> _Task instructions_: Return an exact copy of the entries, skipping any picture you find.
____ Study material
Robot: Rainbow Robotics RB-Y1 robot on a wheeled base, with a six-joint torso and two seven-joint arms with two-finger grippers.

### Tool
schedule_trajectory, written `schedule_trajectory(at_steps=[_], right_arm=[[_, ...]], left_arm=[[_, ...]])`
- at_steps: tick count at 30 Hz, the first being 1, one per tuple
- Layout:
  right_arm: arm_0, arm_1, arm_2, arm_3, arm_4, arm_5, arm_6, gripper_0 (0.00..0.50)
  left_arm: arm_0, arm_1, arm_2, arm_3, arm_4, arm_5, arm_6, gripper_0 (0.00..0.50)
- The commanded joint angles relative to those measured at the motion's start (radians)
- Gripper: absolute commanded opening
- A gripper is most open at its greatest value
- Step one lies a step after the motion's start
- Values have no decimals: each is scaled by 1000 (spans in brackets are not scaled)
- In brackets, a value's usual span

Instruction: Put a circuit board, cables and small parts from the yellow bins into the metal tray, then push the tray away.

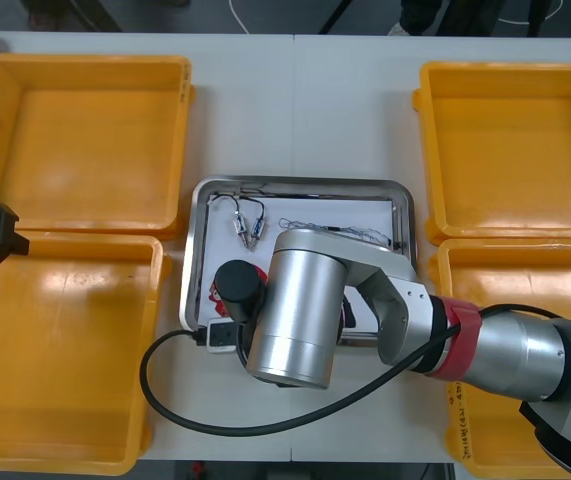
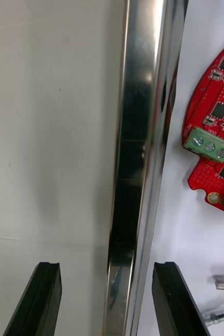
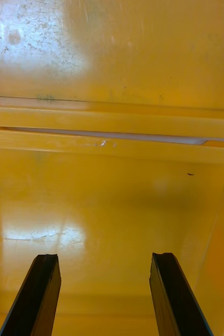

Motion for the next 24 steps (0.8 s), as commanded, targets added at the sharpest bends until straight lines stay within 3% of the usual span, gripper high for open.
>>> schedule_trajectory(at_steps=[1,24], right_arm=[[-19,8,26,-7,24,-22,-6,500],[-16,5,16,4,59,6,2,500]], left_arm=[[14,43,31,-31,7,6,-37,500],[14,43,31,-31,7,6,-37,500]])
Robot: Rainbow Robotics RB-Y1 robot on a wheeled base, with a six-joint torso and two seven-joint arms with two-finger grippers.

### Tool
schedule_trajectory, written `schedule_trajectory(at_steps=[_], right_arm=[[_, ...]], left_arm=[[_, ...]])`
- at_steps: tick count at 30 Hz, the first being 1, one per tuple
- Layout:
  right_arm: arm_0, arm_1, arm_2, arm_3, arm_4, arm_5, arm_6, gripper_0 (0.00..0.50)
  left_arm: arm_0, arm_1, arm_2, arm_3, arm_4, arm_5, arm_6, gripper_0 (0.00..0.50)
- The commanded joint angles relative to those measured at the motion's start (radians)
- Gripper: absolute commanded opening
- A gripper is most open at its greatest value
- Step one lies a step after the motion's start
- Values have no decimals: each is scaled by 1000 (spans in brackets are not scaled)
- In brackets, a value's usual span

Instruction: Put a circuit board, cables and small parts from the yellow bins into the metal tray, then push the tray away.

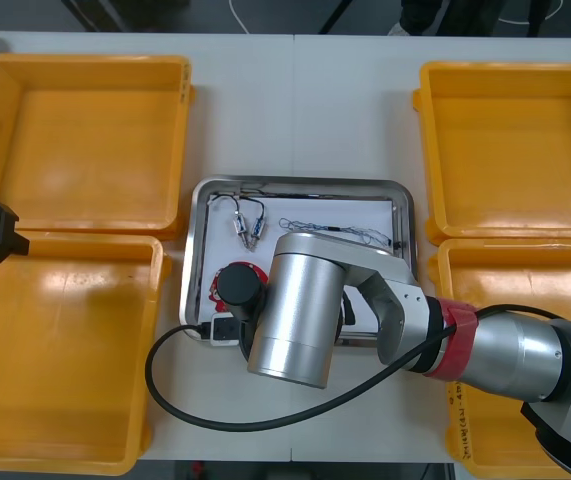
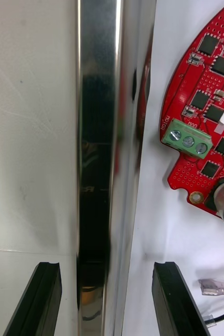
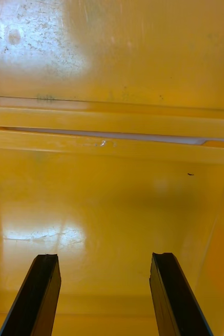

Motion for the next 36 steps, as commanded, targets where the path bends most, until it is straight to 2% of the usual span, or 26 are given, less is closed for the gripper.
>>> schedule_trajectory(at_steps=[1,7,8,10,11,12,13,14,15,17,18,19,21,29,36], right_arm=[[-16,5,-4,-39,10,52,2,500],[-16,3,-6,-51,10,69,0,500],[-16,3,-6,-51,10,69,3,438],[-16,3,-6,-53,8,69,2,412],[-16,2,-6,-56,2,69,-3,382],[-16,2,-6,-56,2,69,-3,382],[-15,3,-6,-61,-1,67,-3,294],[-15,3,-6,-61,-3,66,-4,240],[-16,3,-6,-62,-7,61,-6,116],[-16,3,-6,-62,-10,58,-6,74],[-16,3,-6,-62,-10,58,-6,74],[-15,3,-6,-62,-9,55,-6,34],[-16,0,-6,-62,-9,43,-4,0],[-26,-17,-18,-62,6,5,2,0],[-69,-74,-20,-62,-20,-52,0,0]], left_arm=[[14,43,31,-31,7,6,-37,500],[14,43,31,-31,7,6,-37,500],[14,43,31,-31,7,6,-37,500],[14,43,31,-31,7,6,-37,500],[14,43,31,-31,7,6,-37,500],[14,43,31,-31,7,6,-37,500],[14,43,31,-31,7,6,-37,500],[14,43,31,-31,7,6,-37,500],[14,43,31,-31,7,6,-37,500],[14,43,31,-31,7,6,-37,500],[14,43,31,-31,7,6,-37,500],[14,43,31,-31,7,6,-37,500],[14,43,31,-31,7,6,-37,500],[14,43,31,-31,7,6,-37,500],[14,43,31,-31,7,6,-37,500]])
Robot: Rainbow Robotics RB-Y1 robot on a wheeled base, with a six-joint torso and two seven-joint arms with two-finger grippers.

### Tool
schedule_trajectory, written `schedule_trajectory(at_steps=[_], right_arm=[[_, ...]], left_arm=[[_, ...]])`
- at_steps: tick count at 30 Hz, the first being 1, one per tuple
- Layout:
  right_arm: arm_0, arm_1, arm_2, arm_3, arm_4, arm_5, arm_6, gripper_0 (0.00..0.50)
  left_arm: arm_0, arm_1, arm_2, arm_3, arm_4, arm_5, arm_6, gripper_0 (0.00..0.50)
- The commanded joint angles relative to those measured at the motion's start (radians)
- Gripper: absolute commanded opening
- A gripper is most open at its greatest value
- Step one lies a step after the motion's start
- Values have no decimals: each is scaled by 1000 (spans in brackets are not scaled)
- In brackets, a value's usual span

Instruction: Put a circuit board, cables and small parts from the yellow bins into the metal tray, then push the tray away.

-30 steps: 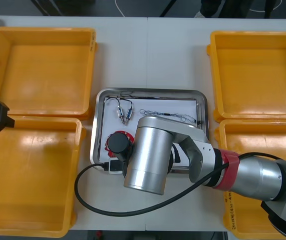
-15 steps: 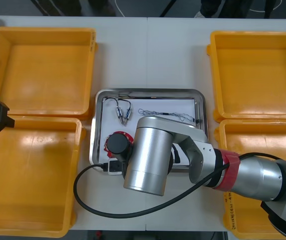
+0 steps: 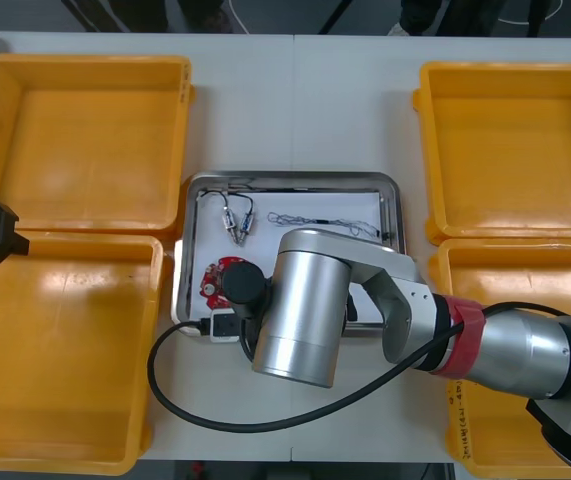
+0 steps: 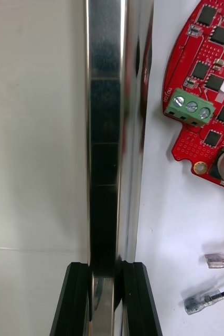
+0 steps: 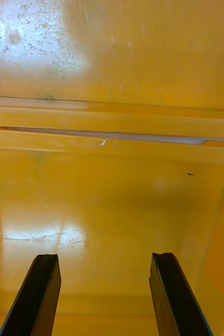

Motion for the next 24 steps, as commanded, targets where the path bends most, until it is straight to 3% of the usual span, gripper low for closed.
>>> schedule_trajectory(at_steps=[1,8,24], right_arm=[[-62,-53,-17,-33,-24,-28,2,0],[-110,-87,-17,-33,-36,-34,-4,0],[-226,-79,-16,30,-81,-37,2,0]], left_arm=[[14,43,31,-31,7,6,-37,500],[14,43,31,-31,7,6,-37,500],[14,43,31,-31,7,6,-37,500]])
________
> _Result of this exercise_:
Robot: Rainbow Robotics RB-Y1 robot on a wheeled base, with a six-joint torso and two seven-joint arms with two-finger grippers.

### Tool
schedule_trajectory, written `schedule_trajectory(at_steps=[_], right_arm=[[_, ...]], left_arm=[[_, ...]])`
- at_steps: tick count at 30 Hz, the first being 1, one per tuple
- Layout:
  right_arm: arm_0, arm_1, arm_2, arm_3, arm_4, arm_5, arm_6, gripper_0 (0.00..0.50)
  left_arm: arm_0, arm_1, arm_2, arm_3, arm_4, arm_5, arm_6, gripper_0 (0.00..0.50)
- The commanded joint angles relative to those measured at the motion's start (radians)
- Gripper: absolute commanded opening
- A gripper is most open at its greatest value
- Step one lies a step after the motion's start
- Values have no decimals: each is scaled by 1000 (spans in brackets are not scaled)
- In brackets, a value's usual span

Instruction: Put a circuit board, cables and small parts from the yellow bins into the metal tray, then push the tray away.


Motion for the next 24 steps (0.8 s), as commanded, targets added at the sharpest bends until straight lines stay within 3% of the usual span, gripper high for open.
>>> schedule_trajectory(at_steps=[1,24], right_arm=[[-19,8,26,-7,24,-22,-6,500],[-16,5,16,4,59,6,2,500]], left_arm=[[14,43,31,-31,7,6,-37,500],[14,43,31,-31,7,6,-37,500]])
Robot: Rainbow Robotics RB-Y1 robot on a wheeled base, with a six-joint torso and two seven-joint arms with two-finger grippers.

### Tool
schedule_trajectory, written `schedule_trajectory(at_steps=[_], right_arm=[[_, ...]], left_arm=[[_, ...]])`
- at_steps: tick count at 30 Hz, the first being 1, one per tuple
- Layout:
  right_arm: arm_0, arm_1, arm_2, arm_3, arm_4, arm_5, arm_6, gripper_0 (0.00..0.50)
  left_arm: arm_0, arm_1, arm_2, arm_3, arm_4, arm_5, arm_6, gripper_0 (0.00..0.50)
- The commanded joint angles relative to those measured at the motion's start (radians)
- Gripper: absolute commanded opening
- A gripper is most open at its greatest value
- Step one lies a step after the motion's start
- Values have no decimals: each is scaled by 1000 (spans in brackets are not scaled)
- In brackets, a value's usual span

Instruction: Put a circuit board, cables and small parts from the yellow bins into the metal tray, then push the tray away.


Motion for the next 36 steps, as commanded, targets where the path bends most, until it is straight to 2% of the usual span, or 26 are given, less is closed for the gripper.
>>> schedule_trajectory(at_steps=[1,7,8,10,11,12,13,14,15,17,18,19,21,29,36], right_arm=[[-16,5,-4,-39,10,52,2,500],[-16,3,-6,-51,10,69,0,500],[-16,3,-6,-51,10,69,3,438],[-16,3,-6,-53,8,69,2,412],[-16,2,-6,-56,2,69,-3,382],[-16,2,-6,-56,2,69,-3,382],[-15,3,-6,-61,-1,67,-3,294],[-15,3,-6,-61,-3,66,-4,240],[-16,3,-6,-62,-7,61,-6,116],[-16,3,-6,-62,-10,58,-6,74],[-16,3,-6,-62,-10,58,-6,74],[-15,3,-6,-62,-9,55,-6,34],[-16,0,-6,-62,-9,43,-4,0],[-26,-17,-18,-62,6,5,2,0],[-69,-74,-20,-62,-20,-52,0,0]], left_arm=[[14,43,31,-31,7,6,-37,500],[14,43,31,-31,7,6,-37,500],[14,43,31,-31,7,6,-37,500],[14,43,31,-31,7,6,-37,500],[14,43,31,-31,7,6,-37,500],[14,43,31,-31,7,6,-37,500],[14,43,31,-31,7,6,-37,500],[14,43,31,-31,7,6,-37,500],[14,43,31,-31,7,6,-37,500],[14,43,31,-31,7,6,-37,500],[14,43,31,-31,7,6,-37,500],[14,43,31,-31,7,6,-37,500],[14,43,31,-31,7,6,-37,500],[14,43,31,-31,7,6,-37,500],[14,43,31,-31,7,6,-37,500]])
Robot: Rainbow Robotics RB-Y1 robot on a wheeled base, with a six-joint torso and two seven-joint arms with two-finger grippers.

### Tool
schedule_trajectory, written `schedule_trajectory(at_steps=[_], right_arm=[[_, ...]], left_arm=[[_, ...]])`
- at_steps: tick count at 30 Hz, the first being 1, one per tuple
- Layout:
  right_arm: arm_0, arm_1, arm_2, arm_3, arm_4, arm_5, arm_6, gripper_0 (0.00..0.50)
  left_arm: arm_0, arm_1, arm_2, arm_3, arm_4, arm_5, arm_6, gripper_0 (0.00..0.50)
- The commanded joint angles relative to those measured at the motion's start (radians)
- Gripper: absolute commanded opening
- A gripper is most open at its greatest value
- Step one lies a step after the motion's start
- Values have no decimals: each is scaled by 1000 (spans in brackets are not scaled)
- In brackets, a value's usual span

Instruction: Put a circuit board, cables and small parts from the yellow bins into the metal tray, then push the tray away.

-30 steps: 
-15 steps: 
+0 steps: 
+0 steps: 
+0 steps: 

Motion for the next 24 steps, as commanded, targets where the path bends most, until it is straight to 3% of the usual span, gripper low for closed.
>>> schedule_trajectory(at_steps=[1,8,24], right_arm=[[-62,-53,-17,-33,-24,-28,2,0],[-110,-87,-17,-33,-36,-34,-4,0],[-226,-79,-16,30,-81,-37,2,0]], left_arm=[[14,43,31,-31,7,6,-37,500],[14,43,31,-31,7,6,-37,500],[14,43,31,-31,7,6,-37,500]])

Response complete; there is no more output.